> [Exercise]:
Please restate the records that follow exactly, skipping their images.

Items from a data source:
──────────

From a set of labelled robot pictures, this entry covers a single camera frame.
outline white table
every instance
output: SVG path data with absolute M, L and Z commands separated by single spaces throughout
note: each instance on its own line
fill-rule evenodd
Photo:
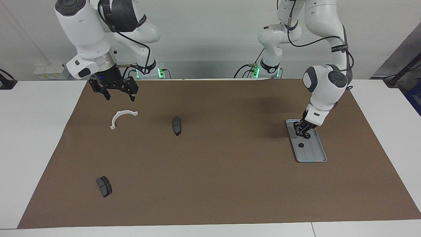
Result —
M 15 230 L 72 114 L 85 81 L 19 82 L 0 91 L 0 237 L 419 237 L 421 220 Z M 421 117 L 398 89 L 354 80 L 352 94 L 421 208 Z

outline blue object
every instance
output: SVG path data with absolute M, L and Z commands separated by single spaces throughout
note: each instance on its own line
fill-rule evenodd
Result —
M 406 99 L 411 103 L 412 107 L 418 112 L 421 116 L 421 83 L 412 88 L 405 95 Z

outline gray metal tray
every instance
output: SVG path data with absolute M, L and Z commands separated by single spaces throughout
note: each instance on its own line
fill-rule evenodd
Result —
M 291 142 L 294 147 L 297 161 L 301 163 L 317 163 L 328 161 L 316 129 L 309 131 L 309 134 L 311 135 L 310 139 L 305 139 L 304 137 L 300 137 L 295 134 L 294 123 L 298 121 L 300 120 L 287 120 L 288 132 L 291 137 Z

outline brown mat
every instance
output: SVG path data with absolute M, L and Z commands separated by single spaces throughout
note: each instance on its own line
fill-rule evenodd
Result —
M 350 92 L 318 128 L 328 162 L 300 164 L 285 120 L 309 101 L 301 80 L 139 88 L 107 102 L 85 87 L 20 229 L 421 219 Z M 110 130 L 118 110 L 139 115 Z

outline white plastic arc
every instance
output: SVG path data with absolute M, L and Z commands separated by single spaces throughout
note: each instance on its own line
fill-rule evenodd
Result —
M 133 116 L 136 116 L 136 115 L 138 115 L 139 113 L 136 111 L 136 112 L 133 112 L 133 111 L 131 111 L 131 110 L 125 110 L 125 111 L 118 111 L 115 115 L 114 115 L 114 117 L 112 118 L 112 125 L 111 125 L 111 127 L 109 127 L 109 128 L 111 128 L 111 130 L 114 130 L 116 127 L 115 127 L 115 122 L 117 121 L 117 119 L 120 117 L 120 116 L 122 116 L 122 115 L 124 115 L 124 114 L 131 114 L 131 115 L 133 115 Z

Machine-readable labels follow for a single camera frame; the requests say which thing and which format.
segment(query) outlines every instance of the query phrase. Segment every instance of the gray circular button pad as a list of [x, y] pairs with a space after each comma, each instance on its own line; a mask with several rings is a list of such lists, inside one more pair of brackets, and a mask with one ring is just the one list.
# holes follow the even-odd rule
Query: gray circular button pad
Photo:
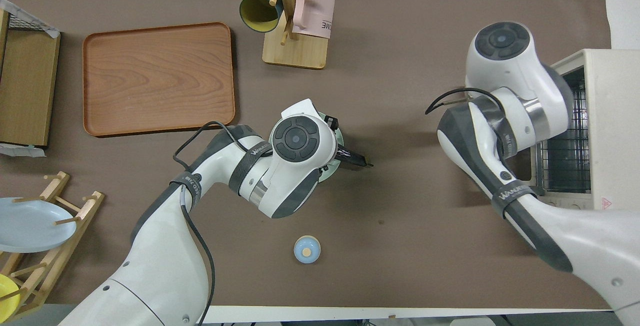
[[521, 54], [529, 42], [529, 33], [524, 27], [517, 23], [500, 22], [478, 33], [475, 49], [487, 59], [504, 61]]
[[302, 162], [318, 150], [320, 134], [315, 122], [305, 116], [287, 118], [273, 132], [273, 148], [282, 159]]

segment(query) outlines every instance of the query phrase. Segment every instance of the pink mug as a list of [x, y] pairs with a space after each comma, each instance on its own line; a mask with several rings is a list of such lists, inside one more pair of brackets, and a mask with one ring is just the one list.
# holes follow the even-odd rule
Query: pink mug
[[331, 38], [336, 0], [295, 0], [293, 33]]

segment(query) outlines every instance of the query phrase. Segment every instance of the warning label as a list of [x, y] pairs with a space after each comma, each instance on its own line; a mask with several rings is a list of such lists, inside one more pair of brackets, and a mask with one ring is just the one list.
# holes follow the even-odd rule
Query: warning label
[[602, 209], [606, 210], [609, 206], [611, 206], [611, 201], [606, 198], [602, 198]]

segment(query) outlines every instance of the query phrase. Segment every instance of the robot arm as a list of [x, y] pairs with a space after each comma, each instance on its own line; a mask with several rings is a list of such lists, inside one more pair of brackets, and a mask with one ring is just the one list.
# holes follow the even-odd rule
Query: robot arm
[[640, 214], [546, 205], [503, 162], [515, 150], [566, 130], [570, 115], [570, 91], [561, 77], [540, 64], [530, 32], [516, 23], [480, 31], [471, 43], [466, 83], [490, 92], [504, 112], [485, 95], [448, 109], [438, 126], [446, 155], [545, 262], [582, 278], [625, 325], [637, 324]]
[[60, 324], [196, 323], [206, 309], [208, 278], [181, 205], [192, 210], [213, 184], [223, 183], [267, 216], [288, 216], [338, 149], [311, 100], [282, 112], [271, 138], [268, 143], [243, 125], [219, 132], [142, 215], [117, 271]]

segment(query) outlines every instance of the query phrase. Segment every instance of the green mug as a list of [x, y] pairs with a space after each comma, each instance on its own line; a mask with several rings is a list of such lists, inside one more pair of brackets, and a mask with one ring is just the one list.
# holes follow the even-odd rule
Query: green mug
[[250, 29], [266, 33], [276, 28], [283, 9], [282, 0], [278, 0], [275, 7], [269, 4], [269, 0], [242, 0], [240, 18]]

──────────

> [Exercise output]:
From a set of labelled robot pictures, this entry covers a single camera frame.
outline white table
every instance
output: SVG path data with absolute M, L and Z commands separated by single spaces throughout
note: each instance on its own line
fill-rule evenodd
Photo:
Result —
M 15 230 L 72 114 L 85 81 L 19 82 L 0 91 L 0 237 L 419 237 L 421 220 Z M 421 117 L 398 89 L 354 80 L 352 94 L 421 208 Z

outline blue object
every instance
output: SVG path data with absolute M, L and Z commands separated by single spaces throughout
note: each instance on its own line
fill-rule evenodd
Result —
M 406 99 L 411 103 L 412 107 L 418 112 L 421 116 L 421 83 L 412 88 L 405 95 Z

outline gray metal tray
every instance
output: SVG path data with absolute M, L and Z commands separated by single spaces throughout
note: each instance on its own line
fill-rule evenodd
Result —
M 291 142 L 294 147 L 297 161 L 301 163 L 317 163 L 328 161 L 316 129 L 309 131 L 309 134 L 311 135 L 310 139 L 305 139 L 304 137 L 300 137 L 295 134 L 294 123 L 298 121 L 300 120 L 287 120 L 288 132 L 291 137 Z

outline brown mat
every instance
output: SVG path data with absolute M, L and Z commands separated by single spaces throughout
note: each instance on its own line
fill-rule evenodd
Result —
M 350 92 L 318 128 L 328 162 L 300 164 L 285 120 L 309 101 L 301 80 L 139 88 L 107 102 L 85 87 L 20 229 L 421 219 Z M 110 130 L 118 110 L 139 115 Z

outline white plastic arc
every instance
output: SVG path data with absolute M, L and Z commands separated by single spaces throughout
note: each instance on its own line
fill-rule evenodd
Result —
M 133 116 L 136 116 L 136 115 L 138 115 L 139 113 L 136 111 L 136 112 L 133 112 L 133 111 L 131 111 L 131 110 L 125 110 L 125 111 L 118 111 L 115 115 L 114 115 L 114 117 L 112 118 L 112 125 L 111 125 L 111 127 L 109 127 L 109 128 L 111 128 L 111 130 L 114 130 L 116 127 L 115 127 L 115 122 L 117 121 L 117 119 L 120 117 L 120 116 L 122 116 L 122 115 L 124 115 L 124 114 L 131 114 L 131 115 L 133 115 Z

Machine-readable labels follow for a single camera frame; the requests say which thing and which format.
segment(query) outlines every instance of the query phrase. Segment every instance of the gray circular button pad as a list of [x, y] pairs with a space after each comma, each instance on its own line; a mask with several rings is a list of such lists, inside one more pair of brackets, and a mask with one ring is just the one list.
# holes follow the even-odd rule
Query: gray circular button pad
Photo:
[[521, 54], [529, 42], [529, 33], [524, 27], [517, 23], [500, 22], [478, 33], [475, 49], [487, 59], [504, 61]]
[[302, 162], [318, 150], [320, 134], [315, 122], [305, 116], [287, 118], [273, 132], [273, 148], [282, 159]]

segment(query) outlines every instance of the query phrase. Segment every instance of the pink mug as a list of [x, y] pairs with a space after each comma, each instance on its own line; a mask with several rings is a list of such lists, inside one more pair of brackets, and a mask with one ring is just the one list.
# holes follow the even-odd rule
Query: pink mug
[[331, 38], [336, 0], [295, 0], [293, 33]]

segment(query) outlines every instance of the query phrase. Segment every instance of the warning label as a list of [x, y] pairs with a space after each comma, each instance on its own line; a mask with several rings is a list of such lists, inside one more pair of brackets, and a mask with one ring is just the one list.
# holes follow the even-odd rule
Query: warning label
[[602, 209], [606, 210], [609, 206], [611, 206], [611, 201], [606, 198], [602, 198]]

segment(query) outlines every instance of the query phrase. Segment every instance of the robot arm as a list of [x, y] pairs with a space after each comma, each instance on its own line; a mask with several rings is a list of such lists, inside one more pair of brackets, and a mask with one ring is just the one list.
# holes follow the even-odd rule
Query: robot arm
[[640, 214], [546, 205], [503, 162], [515, 150], [566, 130], [570, 115], [570, 91], [561, 77], [540, 64], [530, 32], [516, 23], [480, 31], [471, 43], [466, 83], [490, 92], [504, 112], [485, 95], [448, 109], [438, 126], [446, 155], [545, 262], [582, 278], [625, 325], [637, 324]]
[[60, 324], [196, 323], [206, 309], [208, 278], [181, 205], [192, 210], [213, 184], [223, 183], [267, 216], [288, 216], [338, 149], [311, 100], [282, 112], [271, 138], [268, 143], [243, 125], [219, 132], [142, 215], [117, 271]]

segment(query) outlines every instance of the query phrase. Segment every instance of the green mug as a list of [x, y] pairs with a space after each comma, each instance on its own line; a mask with several rings is a list of such lists, inside one more pair of brackets, and a mask with one ring is just the one list.
# holes follow the even-odd rule
Query: green mug
[[250, 29], [266, 33], [276, 28], [283, 9], [282, 0], [278, 0], [275, 7], [269, 4], [269, 0], [242, 0], [240, 18]]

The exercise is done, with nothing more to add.